At what point is the probability that our differences were caused by bad luck in sampling (i.e. unrepresentative) low enough that we feel comfortable concluding that a difference is significant? P=0.20 is not low enough because one time out of five we would mistakenly conclude that differences were real when they actually were not. P=0.001 is fine because we would only make that kind of mistake one time out of a thousand. The consensus in the scientific community is that P must be less than 0.05 in order for us to conclude that the difference we are observing is significant. One time out of twenty we would make the mistake of concluding that the difference was real when actually the null hypothesis was true. This type of mistake is called a Type I error. One could define P to be the probability of making a Type I error.
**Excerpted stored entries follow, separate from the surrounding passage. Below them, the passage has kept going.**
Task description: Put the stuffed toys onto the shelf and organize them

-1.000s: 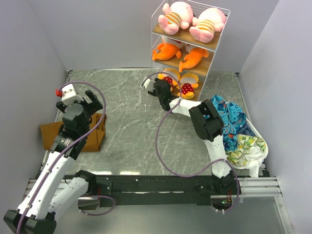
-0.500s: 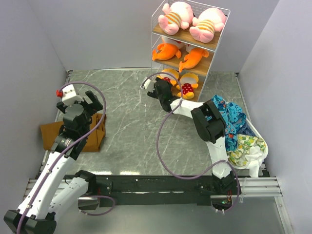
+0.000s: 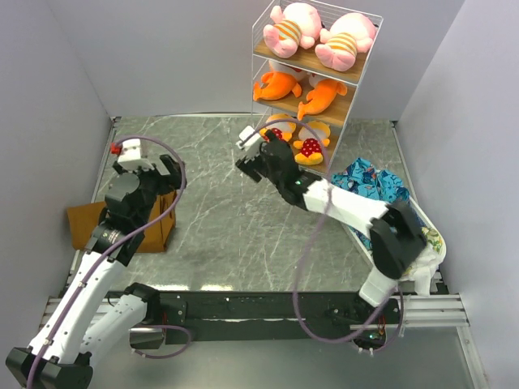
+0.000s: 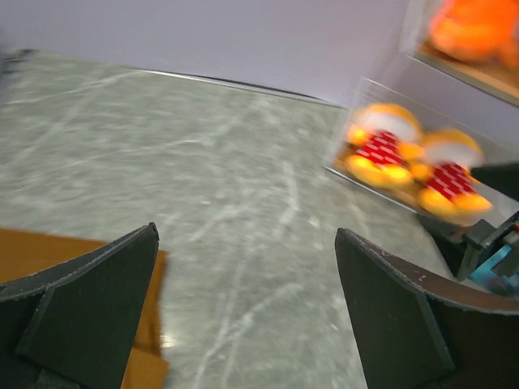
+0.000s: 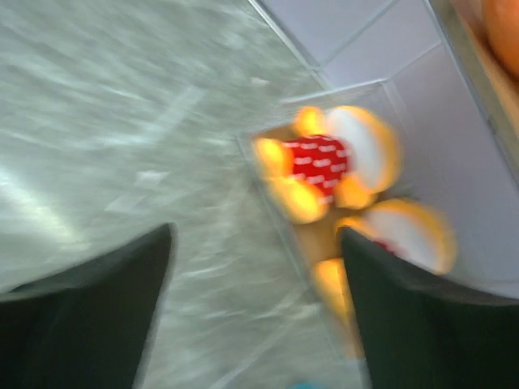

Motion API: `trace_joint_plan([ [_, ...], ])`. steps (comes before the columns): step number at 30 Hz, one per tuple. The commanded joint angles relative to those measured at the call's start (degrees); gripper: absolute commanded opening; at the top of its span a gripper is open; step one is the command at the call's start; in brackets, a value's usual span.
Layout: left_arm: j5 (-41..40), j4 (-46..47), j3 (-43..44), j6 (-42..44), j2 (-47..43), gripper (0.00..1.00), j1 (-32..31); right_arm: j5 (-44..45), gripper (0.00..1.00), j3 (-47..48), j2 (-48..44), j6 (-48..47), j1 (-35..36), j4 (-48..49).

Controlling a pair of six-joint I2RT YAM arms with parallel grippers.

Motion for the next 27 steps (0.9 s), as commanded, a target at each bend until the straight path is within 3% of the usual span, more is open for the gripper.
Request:
trace_joint_plan([
  [1, 15.63, 4.81, 0.90, 2.06, -1.23, 0.96, -1.29, -5.46, 1.00, -4.30, -15.35, 24.38, 2.51, -8.38],
  [6, 39.33, 5.17, 0.64, 2.86, -1.76, 0.96, -1.38, -11.78, 1.00, -15.10, -34.65, 43.36, 3.74, -10.78],
  [7, 40.86, 5.08, 0.72, 2.42, -1.76, 0.96, -1.38, -12.49, 1.00, -16.26, -37.32, 44.44, 3.74, -10.78],
  [13, 43.68, 4.20, 0.55, -2.15, -4.47, 0.96, -1.38, -6.19, 1.00, -17.77, -51.22, 52.35, 3.74, -18.93],
  [18, 45.97, 5.78, 0.28, -5.49, -8.43, 0.96, -1.38, -8.10, 1.00, -18.55, -57.89, 56.22, 3.74, -22.47],
  [27, 46.68, 4.55, 0.99, -7.87, -10.55, 0.96, -1.38, -5.12, 1.00, -19.08, -62.04, 58.43, 3.74, -24.32],
])
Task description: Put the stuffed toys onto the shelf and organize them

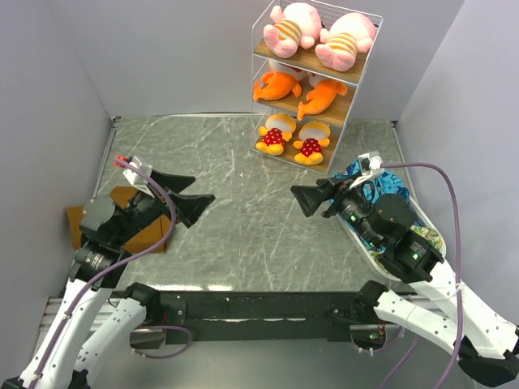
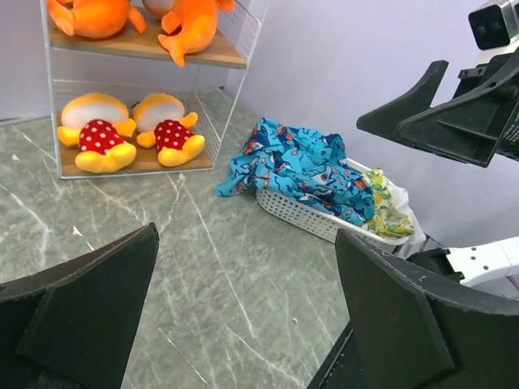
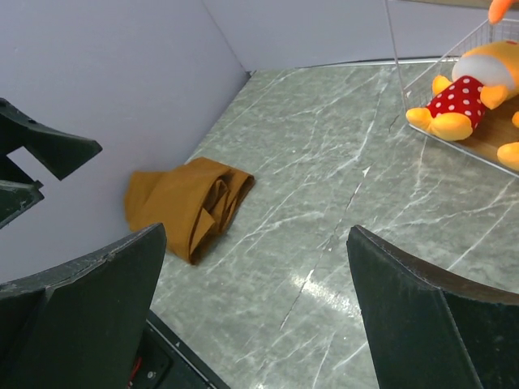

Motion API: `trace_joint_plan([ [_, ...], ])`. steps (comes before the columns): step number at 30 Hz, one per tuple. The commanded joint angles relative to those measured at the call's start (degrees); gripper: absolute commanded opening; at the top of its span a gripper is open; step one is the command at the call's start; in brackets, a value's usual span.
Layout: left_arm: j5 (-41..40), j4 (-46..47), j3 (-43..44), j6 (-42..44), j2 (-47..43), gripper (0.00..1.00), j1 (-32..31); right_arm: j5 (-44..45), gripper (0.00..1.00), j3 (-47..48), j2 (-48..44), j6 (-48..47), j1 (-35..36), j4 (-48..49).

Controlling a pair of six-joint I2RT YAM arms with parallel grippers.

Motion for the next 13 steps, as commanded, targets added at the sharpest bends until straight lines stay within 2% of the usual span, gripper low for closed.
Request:
trace_joint_plan([
  [1, 1.26, 1.10, 1.07, -1.70, -0.38, 0.96, -0.05, 1.33, 1.00, -0.50, -1.32, 2.02, -0.02, -0.39],
  [13, -0.32, -0.75, 1.16, -1.70, -1.88, 0.96, -0.05, 2.82, 1.00, -0.33, -2.55, 2.63, -0.02, 0.22],
])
P < 0.05 is called the criterion for significance. It is also referred to as the α (alpha) level, written as α = 0.05 . If we conduct a statistical test and P < 0.05, we say that we have rejected the null hypothesis and that we have shown that there is a significant difference. If P > 0.05, we say that we have failed to show that there is a significant difference and that we accept the null hypothesis.
If P > 0.05, we do NOT say that we have proven the null hypothesis (i.e. proven that there is no difference). Why? Recall the example where there were few patients in the drug trial. The value of P was high (0.21) because unrepresentative sampling was likely and not necessarily because the drug had no effect. Students are often confused about why we can say that we have shown that there is a difference when P < 0.05, but we cannot say that we have shown that there is no difference when P > 0.05. The reason is because it is easy to cause an experiment to have a high P-value just by having an inadequate sample size. If you want to demonstrate that there is no difference, not only do you have to show that the value of P is high, but you also have to show that your experiment doesn't stink (i.e. that you had a big enough sample size that you could have shown differences if they were there). Thus, we can only accept the null hypothesis or reject the null hypothesis. We can never "prove" it.
One thing you should consider about the above, why this matters, is that by proceeding in the above manner (0.05) allows enough certainty for medications to be approved or not for public use. For whether or not a procedure (such as a chemo treatment) is having enough of a desired effect to help a person. There needs to be some objective way to distinguish between "A" and "B" and whether or not the effect is clearly different (or not) to warrant usage (or stopping usage).